Он не слышал дикого скрипа кровати, для него были слышны лишь голос мужа и звуки столкновения их тел. Наслаждение, раскатывающееся по всему телу с каждым движением сильнее уносило его разум куда-то совершенно далеко от их номера в Белорусском отеле.
— Помнишь те ночи, что мы с тобой целовались с тобой до рассвета? Gott, я так хотел забрать тебя… покрыть тебя поцелуями с ног до головы… сделать тебя своим и только своим русским царевичем… тогда я уехал, но сейчас, — он слегка безумно засмеялся, — сейчас я не отдам тебя никому. Мой. Mein. Ich werde dich ficken, wie ich will. Ich und nur ich. Ich werde dich mit meinem Sperma abfüllen und dich schwängern.
— Блядь, да, — на выдохе проговорил Алексей, закатывая глаза от удовольствия и того, что он слышал.
Ульрих ускорил движения и положил вторую ладонь на член русского, мягко сжимая его челюсть второй и наблюдая за его эмоциями.

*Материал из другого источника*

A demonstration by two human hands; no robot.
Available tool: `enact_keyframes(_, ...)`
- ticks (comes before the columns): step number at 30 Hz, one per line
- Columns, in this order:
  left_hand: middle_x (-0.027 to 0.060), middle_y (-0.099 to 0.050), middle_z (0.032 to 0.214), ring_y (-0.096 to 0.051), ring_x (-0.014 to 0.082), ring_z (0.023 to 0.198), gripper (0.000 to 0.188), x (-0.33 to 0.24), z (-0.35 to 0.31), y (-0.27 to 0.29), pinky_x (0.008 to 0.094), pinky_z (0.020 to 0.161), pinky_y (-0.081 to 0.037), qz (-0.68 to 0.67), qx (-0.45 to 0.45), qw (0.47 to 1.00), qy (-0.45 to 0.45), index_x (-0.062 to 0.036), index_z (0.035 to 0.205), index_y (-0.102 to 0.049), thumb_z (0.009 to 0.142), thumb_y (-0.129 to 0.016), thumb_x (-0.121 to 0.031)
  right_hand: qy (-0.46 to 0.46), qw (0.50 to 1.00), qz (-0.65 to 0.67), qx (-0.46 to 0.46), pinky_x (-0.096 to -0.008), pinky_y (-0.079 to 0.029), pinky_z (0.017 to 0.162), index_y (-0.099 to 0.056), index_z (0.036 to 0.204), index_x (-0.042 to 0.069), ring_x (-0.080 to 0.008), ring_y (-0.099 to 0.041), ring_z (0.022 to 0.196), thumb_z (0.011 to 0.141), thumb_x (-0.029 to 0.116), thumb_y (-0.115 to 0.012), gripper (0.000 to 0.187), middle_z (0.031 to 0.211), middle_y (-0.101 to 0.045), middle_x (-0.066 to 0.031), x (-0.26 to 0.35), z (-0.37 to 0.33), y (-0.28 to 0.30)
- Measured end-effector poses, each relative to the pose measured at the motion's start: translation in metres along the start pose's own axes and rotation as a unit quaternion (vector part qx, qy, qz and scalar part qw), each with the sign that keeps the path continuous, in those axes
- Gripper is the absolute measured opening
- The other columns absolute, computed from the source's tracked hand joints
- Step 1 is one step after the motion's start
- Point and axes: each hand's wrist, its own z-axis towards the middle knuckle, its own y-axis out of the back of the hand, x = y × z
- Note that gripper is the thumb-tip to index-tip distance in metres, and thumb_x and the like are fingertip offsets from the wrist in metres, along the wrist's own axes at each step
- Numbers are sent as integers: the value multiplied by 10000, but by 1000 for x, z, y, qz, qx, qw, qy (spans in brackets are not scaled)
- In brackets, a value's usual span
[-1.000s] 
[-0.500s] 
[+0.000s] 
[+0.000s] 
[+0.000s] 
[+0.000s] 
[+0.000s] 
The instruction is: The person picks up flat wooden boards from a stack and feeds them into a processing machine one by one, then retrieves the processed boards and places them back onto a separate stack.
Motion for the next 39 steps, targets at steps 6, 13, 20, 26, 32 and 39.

— Ich werde dich schwanger machen… mein Kind, oder vielleicht zwei auf einmal, ja? — тихо постанывая пробормотал немец. — Ich möchte so viele Kinder von dir. So schön wie du… verdammt, du wärst so süß mit deinem von meinen Kindern geschwollenen Bauch.
Он сильнее сжимал Алексея, грубее и глубже двигался в нём, а ладонь Ульриха мягко сжимала его твёрдый член, стимулируя его в такт точкам.
— О, Уль, я скоро… я… чёрт, я хочу быть беременным твоими детьми, только твоими… я хочу… — он едва мог связать слова в предложения из-за сбитого дыхания, — я люблю тебя, чёрт! — он старался отсрочить свой оргазм, но, вопреки всему, не смог его остановить.
Мышцы плотно сжались вокруг члена Берлина, а с губ сорвалось имя мужа, вперемешку с громким стоном. Он кончил в руку Ульриха, и тот хищно ухмыльнулся в ответ поднимая ладонь к губам Алексея и засовывая пальцы с его же собственным семенем ему в рот.
— Попробуй себя, — сбивчиво прошептал он ему на ухо и ощутил, как язык русского скользит по его пальцам, собирая всё, что на них осталось.
Байльшмидт издал тихий стон и грубо поцеловал Брагинского, с каким-то извращённым наслаждением скользя по его языку. Он глухо простонал в губы русского и кончил в него так глубоко, как только мог, сжимая его своих объятиях и не отпуская, пока дело не было завершено полностью.
Они оба упали на кровать, тяжело дыша и пытаясь прийти в себя. Звон в ушах прошёл почти сразу, а вот дрожь в теле Ленинграда не унималась ещё несколько минут. Так хорошо он себя ещё не ощущал.
Алексей привык отдавать всего себя до капли, но так редко получал что-то взамен. И Ульрих первый, кто отдал ему все что мог отдать, полностью и без остатка.
— Sonnenblume… я даже не знал, что когда-нибудь у нас будет что-то настолько безумное, — он смутился и отвернулся.
Он стыдится своей развратности? Своей пылкой, грубой любви, которая доходила почти до садизма и мании?
Ленинград вскинул брови, подвинулся к мужу и повернул его лицо к себе ослабевшей ладонью. Он был печален и обеспокоен. Всё то в этом мужчине было сложно: то почти плакал на свадьбе, то теперь хочет плакать после такого сногсшибательного секса.
— Уль, ненаглядный мой, разве это было не чудесно? Ты великолепен, и я люблю тебя именно таким, — нежно глядя в ясные глаза немца проговорил он.
Байльшмидт приоткрыл губы от удивления и Брагинский не сдержался, мягко обхватив их своими и поглаживая щеку арийца рукой.
— Лёша, я люблю тебя, — восторженно прошептал тот в ответ.
— Надевай почаще деловые костюмы дома, — игриво хихикнул Алексей, заставив мужа сглотнуть, и неловко улыбнуться.